A productivity boom emanating from these reforms paved the way for Australia's world-record 26 years of recession-free economic growth.
But in more recent years the show has gone off the rails. Productivity growth has slowed. Even when productivity has grown, wages have not followed; the productivity gains have gone to capital not labour.
Convincing workers of the need to be more productive is impossible when the fruits of their efforts accrue to their employers and shareholders and not to them. Worse, employer groups advocating reductions in Sunday penalty rates, at a time when wages growth is at its weakest on record, destroy public trust in business and the entire economic system.
An international survey on trust in institutions released by Edelman this year confirms plummeting trust in business and governments. Only 26 per cent of everyday Australians consider CEOs to be highly credible, down a whopping 13 per cent in one year. Government officials did not fare much better, with just 28 per cent trusting them, down 6 per cent.
Almost 60 per cent feel the system is failing them with another 30 per cent unsure. A mere 11 per cent consider the system was working for them. Ominously, as the Productivity Commission urges a new round of reform, trust between the federal government and many state governments has crumbled. Having refused even to acknowledge that its National Energy Guarantee announced last week is actually an emissions intensity scheme that will generate a price on carbon, the federal government gave the states just 24 hours to provide input into economic modelling of the scheme.
In this environment of hyper-partisanship, Treasurer Scott Morrison, himself a political warrior, would have his work cut out if he were to try to regain some trust from the Labor states and the general public in advocating cooperative economic reform. Yet without further reform, growth in workers' incomes will need to come from grabbing a bigger slice of a fixed pie. That's much harder than sharing in the proceeds of growth.
There is, however, a glimmer of hope. When the government released the Harper report on competition policy, shadow treasurer Chris Bowen gave in-principle support to most of its recommendations. Those reforms legislated by the government passed with Labor's support.

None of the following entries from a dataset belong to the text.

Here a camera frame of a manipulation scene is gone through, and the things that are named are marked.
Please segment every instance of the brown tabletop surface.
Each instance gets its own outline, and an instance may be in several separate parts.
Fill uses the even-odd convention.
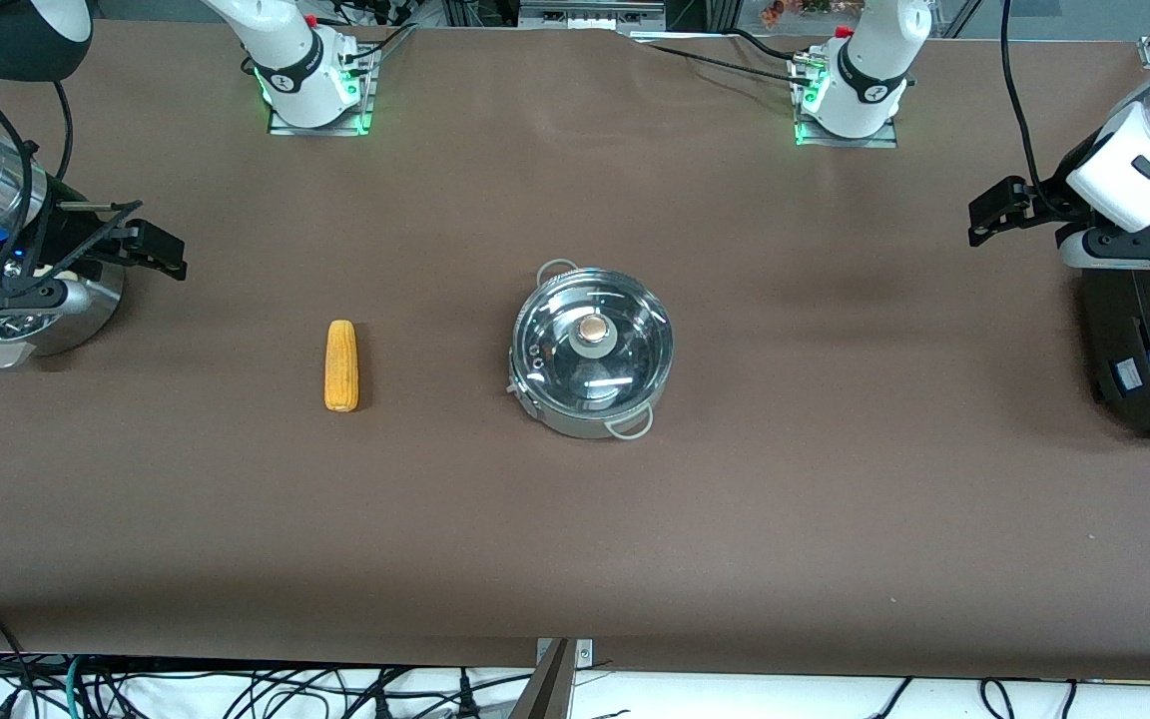
[[[1144,77],[1130,45],[1014,55],[1046,170]],[[926,46],[896,151],[795,147],[782,83],[611,32],[419,31],[360,140],[266,136],[241,58],[227,26],[102,22],[67,83],[68,182],[145,200],[191,268],[0,373],[26,649],[1150,675],[1150,442],[1090,399],[1053,228],[966,244],[1023,173],[994,41]],[[51,87],[0,102],[54,167]],[[643,441],[505,395],[552,258],[668,308]],[[322,405],[339,318],[359,413]]]

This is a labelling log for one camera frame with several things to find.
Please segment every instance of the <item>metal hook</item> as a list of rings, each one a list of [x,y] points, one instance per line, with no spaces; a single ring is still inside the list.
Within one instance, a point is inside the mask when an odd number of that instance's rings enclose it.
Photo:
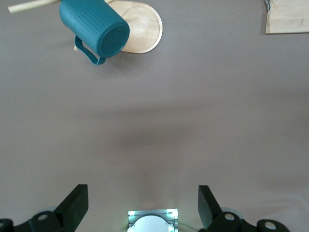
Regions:
[[[270,10],[270,0],[264,0],[264,3],[266,5],[266,11],[268,12]]]

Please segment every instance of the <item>black bracket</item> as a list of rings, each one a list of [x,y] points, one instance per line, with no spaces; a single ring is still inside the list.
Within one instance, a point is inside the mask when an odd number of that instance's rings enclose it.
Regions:
[[[88,187],[78,185],[52,212],[36,214],[13,226],[10,219],[0,219],[0,232],[74,232],[88,210]]]
[[[232,212],[223,212],[208,186],[198,188],[198,212],[204,226],[199,232],[290,232],[274,220],[260,220],[255,227]]]

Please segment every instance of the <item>screw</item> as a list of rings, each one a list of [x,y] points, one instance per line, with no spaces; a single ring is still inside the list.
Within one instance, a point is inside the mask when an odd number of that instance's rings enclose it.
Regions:
[[[224,217],[225,217],[226,220],[229,220],[229,221],[235,220],[235,217],[232,214],[225,214]]]
[[[277,227],[275,226],[275,224],[274,223],[272,223],[272,222],[270,222],[270,221],[267,221],[267,222],[265,222],[265,227],[266,228],[268,228],[268,229],[270,229],[270,230],[275,230]]]
[[[38,216],[38,220],[39,220],[39,221],[42,221],[42,220],[44,220],[44,219],[47,219],[47,217],[48,217],[47,214],[42,214],[42,215]]]

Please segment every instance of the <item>round wooden board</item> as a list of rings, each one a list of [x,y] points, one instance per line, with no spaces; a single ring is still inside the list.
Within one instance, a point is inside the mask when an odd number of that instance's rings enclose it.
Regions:
[[[154,8],[145,3],[122,0],[110,3],[110,7],[130,26],[130,36],[122,52],[141,54],[153,50],[158,45],[163,26]]]

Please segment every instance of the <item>wooden board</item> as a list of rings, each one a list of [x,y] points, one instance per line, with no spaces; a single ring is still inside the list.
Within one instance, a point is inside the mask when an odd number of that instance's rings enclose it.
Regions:
[[[309,32],[309,0],[270,0],[266,34]]]
[[[161,40],[162,20],[151,6],[133,1],[116,0],[110,6],[129,24],[130,36],[121,50],[130,53],[146,53]]]

An exception was the so-called effects test that the government claimed was designed to protect competition not competitors. It passed the Senate with the support of the Greens and the crossbenches. Last week the government's small business ombudsman confirmed Labor's worst fears, writing that the legislation will stop large businesses with significant market power from using that power in ways that have "adverse consequences for competitors". Not for competition but for competitors.
Fortunately, it is the competition regulator – the ACCC – that enforces the effects test, not the small business ombudsman. But then again, public trust in regulators is collapsing too, along with trust in the media. Looks like we all will need to lift our game if reform is to have any chance.